The formation of sulfate is complicated, and it was divided into homogeneous process and heterogeneous reaction. For homogeneous process, it included gas-phase reactions of SO2 and free radical (OH etc.), and SO2 dissolved in the water to form H2SO3 and was then oxidized by the oxidant (H2O2 etc.) to sulfate. For heterogeneous processes, it included SO2 reacting with OH, O3, or H2O2 to produce sulfate which occurred in the aqueous surface layer preexisting particle. So the homogeneous process maybe show that the sulfate correlated well with SO2. And the heterogeneous reaction will be the main factor if the sulfate is a function of RH (Liang and Jacobson, 1999). That means the heterogeneous conversion rates from SO2 to sulfate was sensitive to humidity (McMurry and Wilson, 1983). Fig. 5 demonstrates that sulfate poorly correlated with SO2 (R2 = 0.373) and the sulfate concentrations decreased with the RH, which suggests that the reduction in sulfate levels in Stage 1 might be from heterogeneous processes. Fig. 6 displays the wind speed at this stage, which suggests the air velocity was not strong. Therefore, the wind direction may have caused the pollutants to rapidly disperse and the haze to clear. The details are provided in Section “Source of Pollution”.

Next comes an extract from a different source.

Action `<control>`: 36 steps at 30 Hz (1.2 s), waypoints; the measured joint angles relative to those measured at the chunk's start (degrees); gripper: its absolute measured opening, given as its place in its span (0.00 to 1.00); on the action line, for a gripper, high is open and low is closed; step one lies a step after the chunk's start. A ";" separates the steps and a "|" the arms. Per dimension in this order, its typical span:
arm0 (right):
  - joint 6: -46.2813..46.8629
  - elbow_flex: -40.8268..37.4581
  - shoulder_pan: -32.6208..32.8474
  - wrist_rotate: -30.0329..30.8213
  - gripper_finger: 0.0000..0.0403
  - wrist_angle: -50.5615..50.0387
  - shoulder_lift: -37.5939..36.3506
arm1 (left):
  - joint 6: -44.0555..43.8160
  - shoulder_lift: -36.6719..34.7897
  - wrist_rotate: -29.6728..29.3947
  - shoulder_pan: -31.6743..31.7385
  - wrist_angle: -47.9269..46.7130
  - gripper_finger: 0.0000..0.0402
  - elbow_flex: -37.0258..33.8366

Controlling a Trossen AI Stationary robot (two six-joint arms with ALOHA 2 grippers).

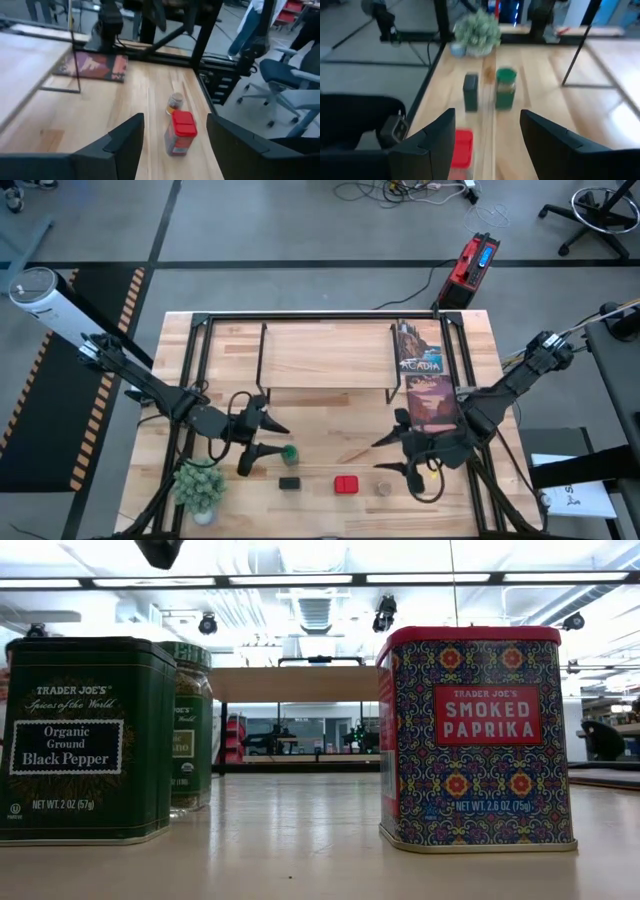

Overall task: Shelf spices
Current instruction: Put the brown seasoning bottle on the shelf

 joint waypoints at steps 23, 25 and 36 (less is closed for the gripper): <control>14.33 2.74 3.85 -17.19 0.55 -12.59 16.38 | -0.31 -1.02 -8.24 0.72 -3.44 0.57 0.00; 13.86 5.15 4.52 -16.81 0.57 -15.25 18.68 | -0.67 -1.02 -8.24 0.72 -4.26 0.57 0.00; 12.66 14.90 5.59 -15.43 0.64 -26.94 27.29 | -1.46 -1.04 -8.31 0.82 -4.13 0.56 0.00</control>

Fig. 5. Scatter plot and linear regression analysis of NO3− and NO2; SO42− and SO2Fig. 5. Scatter plot and linear regression analysis of NO3 and NO2; SO42− and SO2.


Fig. 6. Time series of wind speed.
Fig. 6. Time series of wind speed.

Just like the sulfate, nitrate also can form from NO2 through homogeneous reactions between HNO3 and NH3 or heterogeneous reaction of nitrogen species (HNO3, NO3, N2O5, etc.). The gas-to-particle partitioning of NH4NO3 is mainly ruled by RH and temperature. Fig. 5 showed the nitrate correlated well with NO2 (R2 = 0.638), suggesting that the nitrate concentration was mainly affected by NO2, and the nitrate might form through homogeneous reactions of NO2 with O3 or OH to form HNO3 in the gas phase during daytime, while forming through heterogeneous reactions during the night due to the meteorology condition, which then reacts with NH3 to form NH4NO3 through the gas-to-particle partition (Wang et al., 2007). This assumption also supports the relationship between nitration and humidity, and the nitrates increased with the humidity. 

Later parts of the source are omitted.